To THIS we pledge our lives and sacred honor:

“To destroy no fertile life,

“To hold as solemn secret that which may be divulged to us, directly, or indirectly through the techniques of our art, concerning the private matters of our clients,

“To practice our art only with the full and uninfluenced consent of our client zygotes,

“To hold ourselves, moreover, guardian in full trust for the future welfare of infant zygotes and to do only that which we soberly and earnestly believe to be in their best interests,

“To respect meticulously the laws and customs of the group social in which we practice,

“This we covenant in the Name of Life Immortal.”

Extract from the Mendelian Oath Circa 2075 A. D. (Old Style)

Sweet peas, the evening primrose, the ugly little fruit fly Drosophila-back in the XIXth and XXth centuries the Monk Gregor Mendel and Doctor Morgan of the ancient University of Columbia used these humble tools to establish the basic laws of genetics. Simple laws, but subtle.

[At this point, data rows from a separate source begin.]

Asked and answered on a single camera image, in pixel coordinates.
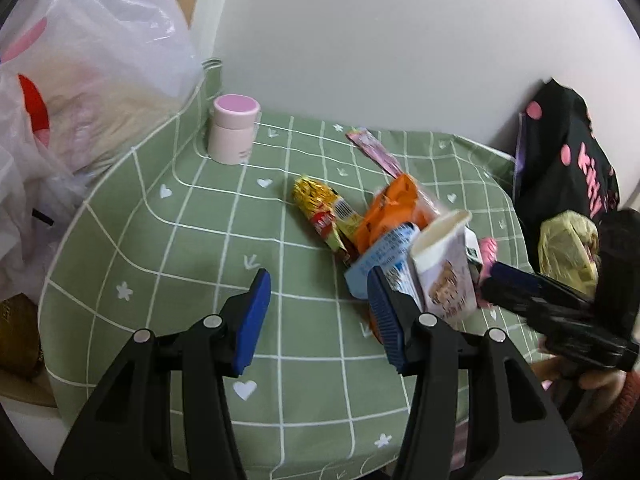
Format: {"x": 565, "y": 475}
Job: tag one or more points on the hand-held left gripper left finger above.
{"x": 250, "y": 325}

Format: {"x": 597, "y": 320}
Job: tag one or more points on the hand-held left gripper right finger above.
{"x": 387, "y": 315}

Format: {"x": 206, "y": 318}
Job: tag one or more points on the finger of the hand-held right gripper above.
{"x": 510, "y": 274}
{"x": 505, "y": 296}

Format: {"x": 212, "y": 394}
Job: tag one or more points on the white blue snack packet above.
{"x": 380, "y": 260}

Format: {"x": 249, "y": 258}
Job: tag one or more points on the yellow plastic bag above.
{"x": 567, "y": 250}

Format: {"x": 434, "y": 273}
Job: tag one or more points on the white bear print snack bag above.
{"x": 445, "y": 270}

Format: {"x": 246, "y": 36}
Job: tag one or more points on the orange snack bag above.
{"x": 395, "y": 210}

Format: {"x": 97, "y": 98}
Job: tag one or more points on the shiny gold snack wrapper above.
{"x": 320, "y": 202}

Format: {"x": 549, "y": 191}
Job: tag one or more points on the pink strip wrapper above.
{"x": 375, "y": 152}

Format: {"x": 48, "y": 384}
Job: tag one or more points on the person's right hand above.
{"x": 600, "y": 380}

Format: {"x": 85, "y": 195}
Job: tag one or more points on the pink caterpillar toy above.
{"x": 487, "y": 250}

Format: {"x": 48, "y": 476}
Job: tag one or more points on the green checked tablecloth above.
{"x": 200, "y": 240}

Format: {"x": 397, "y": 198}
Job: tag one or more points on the black pink-dotted bag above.
{"x": 565, "y": 150}

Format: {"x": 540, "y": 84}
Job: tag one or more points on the pink cylindrical container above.
{"x": 232, "y": 130}

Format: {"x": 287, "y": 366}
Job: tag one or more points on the golden yellow packet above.
{"x": 17, "y": 335}

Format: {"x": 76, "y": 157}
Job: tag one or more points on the white plastic bag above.
{"x": 90, "y": 60}

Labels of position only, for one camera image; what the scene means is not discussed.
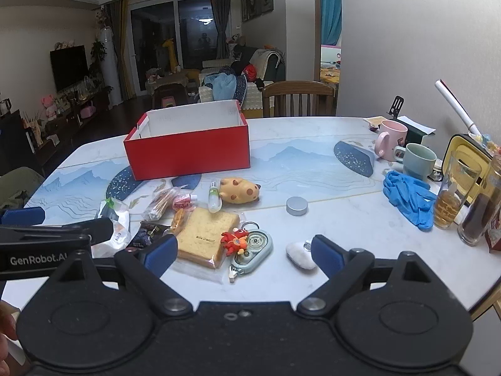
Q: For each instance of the white tube green label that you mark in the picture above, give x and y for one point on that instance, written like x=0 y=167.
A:
x=214 y=199

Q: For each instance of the dark candy packet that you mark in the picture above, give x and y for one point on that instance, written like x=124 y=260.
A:
x=145 y=237

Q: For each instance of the potted plant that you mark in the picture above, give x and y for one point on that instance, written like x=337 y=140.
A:
x=98 y=58

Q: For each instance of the white paper sheet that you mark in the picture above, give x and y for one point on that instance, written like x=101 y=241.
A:
x=417 y=124

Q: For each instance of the white tower air conditioner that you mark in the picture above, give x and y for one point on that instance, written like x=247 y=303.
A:
x=109 y=66

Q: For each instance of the pink mug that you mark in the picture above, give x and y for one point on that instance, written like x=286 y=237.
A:
x=391 y=139

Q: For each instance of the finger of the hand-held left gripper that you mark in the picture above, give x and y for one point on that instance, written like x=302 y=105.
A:
x=23 y=216
x=58 y=232

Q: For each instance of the white plastic bag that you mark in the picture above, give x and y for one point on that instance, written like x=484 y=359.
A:
x=117 y=223

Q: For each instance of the cream yellow sofa cover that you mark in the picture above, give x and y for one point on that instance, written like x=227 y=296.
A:
x=252 y=98

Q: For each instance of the blue rubber gloves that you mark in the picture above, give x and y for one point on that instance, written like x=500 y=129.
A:
x=409 y=197

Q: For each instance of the yellow giraffe toy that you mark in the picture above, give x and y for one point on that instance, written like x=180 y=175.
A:
x=169 y=55

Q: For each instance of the heap of clothes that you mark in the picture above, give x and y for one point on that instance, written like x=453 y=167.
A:
x=223 y=84

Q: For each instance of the grey curtain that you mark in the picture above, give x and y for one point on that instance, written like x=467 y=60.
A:
x=220 y=15

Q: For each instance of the red label packet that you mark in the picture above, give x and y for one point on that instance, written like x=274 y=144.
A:
x=494 y=231

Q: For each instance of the green mug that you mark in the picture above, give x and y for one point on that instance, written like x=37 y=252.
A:
x=418 y=162

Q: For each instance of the small purple cup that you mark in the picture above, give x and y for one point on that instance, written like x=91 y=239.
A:
x=375 y=127

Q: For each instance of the black television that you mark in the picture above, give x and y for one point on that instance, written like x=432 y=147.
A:
x=69 y=66

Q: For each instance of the pink plush toy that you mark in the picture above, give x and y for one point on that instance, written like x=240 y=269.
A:
x=49 y=105

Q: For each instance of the yellow spotted plush toy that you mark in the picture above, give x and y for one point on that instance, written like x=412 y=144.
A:
x=237 y=192

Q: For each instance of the black cabinet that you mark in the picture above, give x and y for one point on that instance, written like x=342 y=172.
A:
x=11 y=141

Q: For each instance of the yellow case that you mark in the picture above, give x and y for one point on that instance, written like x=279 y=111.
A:
x=465 y=143

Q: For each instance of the dark green box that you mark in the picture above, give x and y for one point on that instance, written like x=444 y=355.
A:
x=415 y=139

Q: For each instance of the red cardboard box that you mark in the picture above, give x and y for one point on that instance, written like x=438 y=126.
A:
x=188 y=152

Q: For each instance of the wooden chair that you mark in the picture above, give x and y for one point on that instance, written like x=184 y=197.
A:
x=299 y=98

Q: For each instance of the mint green tape dispenser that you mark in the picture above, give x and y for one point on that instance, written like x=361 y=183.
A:
x=256 y=246

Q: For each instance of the white tooth plush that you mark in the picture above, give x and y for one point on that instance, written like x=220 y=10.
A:
x=299 y=256

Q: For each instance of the person's left hand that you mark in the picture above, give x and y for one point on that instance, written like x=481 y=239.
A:
x=6 y=321

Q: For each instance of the olive green cloth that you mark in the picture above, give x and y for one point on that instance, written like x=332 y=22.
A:
x=17 y=186

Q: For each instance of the black phone stand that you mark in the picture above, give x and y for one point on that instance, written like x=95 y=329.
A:
x=397 y=107

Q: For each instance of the glass jar dark liquid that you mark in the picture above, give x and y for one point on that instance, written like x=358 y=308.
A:
x=481 y=215

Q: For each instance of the bread slice packet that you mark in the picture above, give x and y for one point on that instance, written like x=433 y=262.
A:
x=203 y=239

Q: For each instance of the low coffee table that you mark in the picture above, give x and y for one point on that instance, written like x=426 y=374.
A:
x=166 y=82

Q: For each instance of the small pink packet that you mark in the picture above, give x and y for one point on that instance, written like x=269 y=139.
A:
x=183 y=203

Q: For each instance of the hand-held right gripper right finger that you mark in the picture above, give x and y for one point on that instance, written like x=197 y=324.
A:
x=327 y=256

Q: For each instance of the cotton swab packet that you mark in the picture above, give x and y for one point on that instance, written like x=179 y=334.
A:
x=158 y=205

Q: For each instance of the dark television cabinet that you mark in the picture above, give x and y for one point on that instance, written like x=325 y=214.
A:
x=74 y=119

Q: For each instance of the blue curtain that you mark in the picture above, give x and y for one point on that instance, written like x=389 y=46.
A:
x=330 y=8

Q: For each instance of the glass of tea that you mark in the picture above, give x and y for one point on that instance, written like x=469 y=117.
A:
x=454 y=199

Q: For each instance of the pink stool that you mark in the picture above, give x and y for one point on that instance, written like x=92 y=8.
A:
x=167 y=101

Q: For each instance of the dark sofa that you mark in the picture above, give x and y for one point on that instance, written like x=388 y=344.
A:
x=270 y=68

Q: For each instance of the yellow card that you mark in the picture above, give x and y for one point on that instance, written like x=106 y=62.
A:
x=377 y=119

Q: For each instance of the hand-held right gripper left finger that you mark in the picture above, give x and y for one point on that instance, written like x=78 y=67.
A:
x=162 y=252

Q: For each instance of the white stick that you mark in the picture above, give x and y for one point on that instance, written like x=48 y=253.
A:
x=456 y=103

In the nucleus of every cell of every zygote, whether man or fruit fly, sweet pea or race horse, is a group of threadlike bodies-chromosomes. Along the threads are incredibly tiny somethings, on the order of ten times the size of the largest protein molecules. They are the genes, each one of which controls some aspect of the entire structure, man, animal, or plant, in which the cell is lodged. Every living cell contains within it the plan for the entire organism.

Each man’s cells contain forty-eight chromosomes — twenty-four pairs. Half of them he derived from his mother, half from his father. In each one of a pair of chromosomes, there are genes, thousands of them, in one-to-one correspondence with the genes from the chromosomes of the other parent. Thus each parent “casts a vote” on each characteristic. But some “votes” carry more weight than others. Such “votes” are called dominant, the weaker, recessive. If one parent supplies the gene for brown eyes, while the other parent supplies the gene for blue eyes, the child will have brown eyes-brown is “dominant.” If both parents supply the gene for brown eyes, the vote is unanimous, but the result is the same-for that generation. But it always requires “unanimous vote” to produce blue eyes.